Like data tables, every data instance is associated with a domain and its
data is split into attributes, classes, meta attributes and the weight. Its
constructor thus requires a domain and, optionally, data. For the following
example, we borrow the domain from the Iris dataset. ::

    >>> from Orange.data import Table, Instance
    >>> iris = Table("iris")
    >>> inst = Instance(iris.domain, [5.2, 3.8, 1.4, 0.5, "Iris-virginica"])
    >>> inst
    [5.2, 3.8, 1.4, 0.5 | Iris-virginica]
    >>> inst0 = Instance(iris.domain)
    >>> inst0
    [?, ?, ?, ? | ?]

The instance's data can be retrieved through attributes :obj:`x`, :obj:`y` and
:obj:`metas`. ::

    >>> inst.x
    array([ 5.2,  3.8,  1.4,  0.5])
    >>> inst.y
    array([ 2.])
    >>> inst.metas
    array([], dtype=object)

Other utility functions provide for easier access to the instances data. ::

    >>> inst.get_class()
    Value('iris', Iris-virginica)
    >>> for e in inst.attributes():
    ...     print(e)
    ...
    5.2
    3.8
    1.4
    0.5

.. autoclass:: Instance
    :members:

    Constructor requires a domain and the data as numpy array, an existing
    instance from the same or another domain or any Python iterable.

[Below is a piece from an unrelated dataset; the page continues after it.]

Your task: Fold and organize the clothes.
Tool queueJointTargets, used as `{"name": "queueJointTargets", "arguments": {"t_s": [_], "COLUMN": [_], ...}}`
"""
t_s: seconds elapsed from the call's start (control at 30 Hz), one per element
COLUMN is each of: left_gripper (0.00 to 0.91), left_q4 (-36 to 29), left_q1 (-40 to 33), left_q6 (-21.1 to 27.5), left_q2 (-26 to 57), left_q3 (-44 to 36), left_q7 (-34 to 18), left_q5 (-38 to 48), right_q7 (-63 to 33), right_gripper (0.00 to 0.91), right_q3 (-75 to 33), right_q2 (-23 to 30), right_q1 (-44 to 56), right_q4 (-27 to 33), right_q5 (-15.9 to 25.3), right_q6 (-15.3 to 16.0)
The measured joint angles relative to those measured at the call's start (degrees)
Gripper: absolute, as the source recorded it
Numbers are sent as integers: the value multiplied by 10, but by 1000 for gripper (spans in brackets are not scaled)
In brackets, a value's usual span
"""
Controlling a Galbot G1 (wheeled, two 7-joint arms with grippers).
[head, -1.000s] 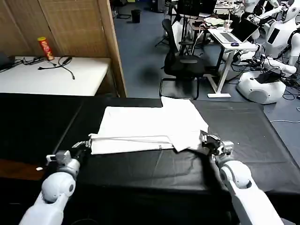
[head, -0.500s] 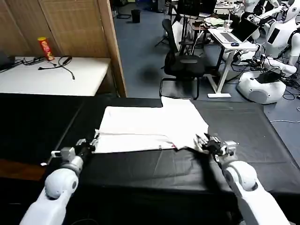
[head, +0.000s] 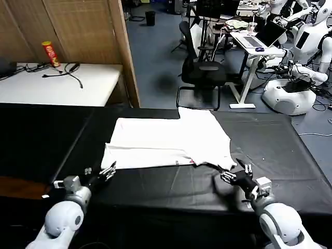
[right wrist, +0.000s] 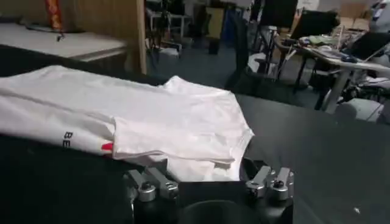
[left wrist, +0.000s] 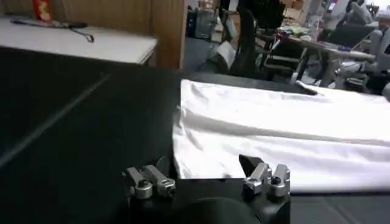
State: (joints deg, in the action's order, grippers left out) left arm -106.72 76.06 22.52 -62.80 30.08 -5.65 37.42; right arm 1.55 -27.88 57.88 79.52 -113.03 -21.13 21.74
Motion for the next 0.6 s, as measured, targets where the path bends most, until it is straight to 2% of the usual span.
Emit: {"name": "queueJointTargets", "arguments": {"t_s": [0.03,0.07,0.1,0.13,0.17,0.2,0.23,0.3,0.33,0.37,0.6], "left_gripper": [839,770,663,605,449,332,156,98,20,0,0], "left_q4": [1,2,4,7,11,12,15,18,19,19,21], "left_q1": [0,0,1,0,-1,-2,-3,-5,-5,-4,-3], "left_q6": [0,0,0,0,0,0,0,-1,-2,-1,1], "left_q2": [0,0,0,0,0,0,0,0,0,0,6], "left_q3": [0,1,1,1,1,1,1,1,1,1,-3], "left_q7": [1,3,5,6,7,8,8,8,8,8,8], "left_q5": [2,4,4,4,4,5,7,11,11,11,6], "right_q7": [0,0,0,0,0,0,0,0,0,-1,-4], "right_gripper": [614,536,497,458,390,332,244,117,98,88,39], "right_q3": [2,3,5,6,6,6,7,7,7,7,12], "right_q2": [0,1,1,2,2,2,3,3,4,4,3], "right_q1": [-1,-1,-2,-2,-2,-2,-2,-3,-4,-5,-15], "right_q4": [2,4,6,8,11,12,14,16,18,20,30], "right_q5": [1,3,5,7,8,9,9,9,10,10,10], "right_q6": [0,0,0,0,0,0,0,0,0,0,5]}}
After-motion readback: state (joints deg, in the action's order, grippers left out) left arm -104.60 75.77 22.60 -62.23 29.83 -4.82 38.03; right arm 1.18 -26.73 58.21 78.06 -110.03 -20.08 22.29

    Domain can be omitted it the data is given as an existing data instances.

    When the instance is not from the given domain, Orange converts it.

        >>> from Orange.preprocess import DomainDiscretizer
        >>> discretizer = DomainDiscretizer()
        >>> d_iris = discretizer(iris)
        >>> d_inst = Instance(d_iris, inst)



Rows of Data Tables
-------------------

.. autoclass:: RowInstance
    :members:

    `RowInstance` is a specialization of :obj:`~Orange.data.Instance` that
    represents a row of :obj:`Orange.data.Table`. `RowInstance` is returned
    by indexing a `Table`.

    The difference between `Instance` and `RowInstance` is that the latter
    represents a view into the table: changing the `RowInstance` changes the
    data in the table::

        >>> iris[42]
        [4.4, 3.2, 1.3, 0.2 | Iris-setosa]
        >>> inst = iris[42]
        >>> inst.set_class("Iris-virginica")
        >>> iris[42]
        [4.4, 3.2, 1.3, 0.2 | Iris-virginica]

    Dense tables can also be modified directly through :obj:`x`, :obj:`y` and
    :obj:`metas`. ::

        >>> inst.x[0] = 5
        >>> iris[42]
        [5.0, 3.2, 1.3, 0.2 | Iris-virginica]

    Sparse tables cannot be changed in this way.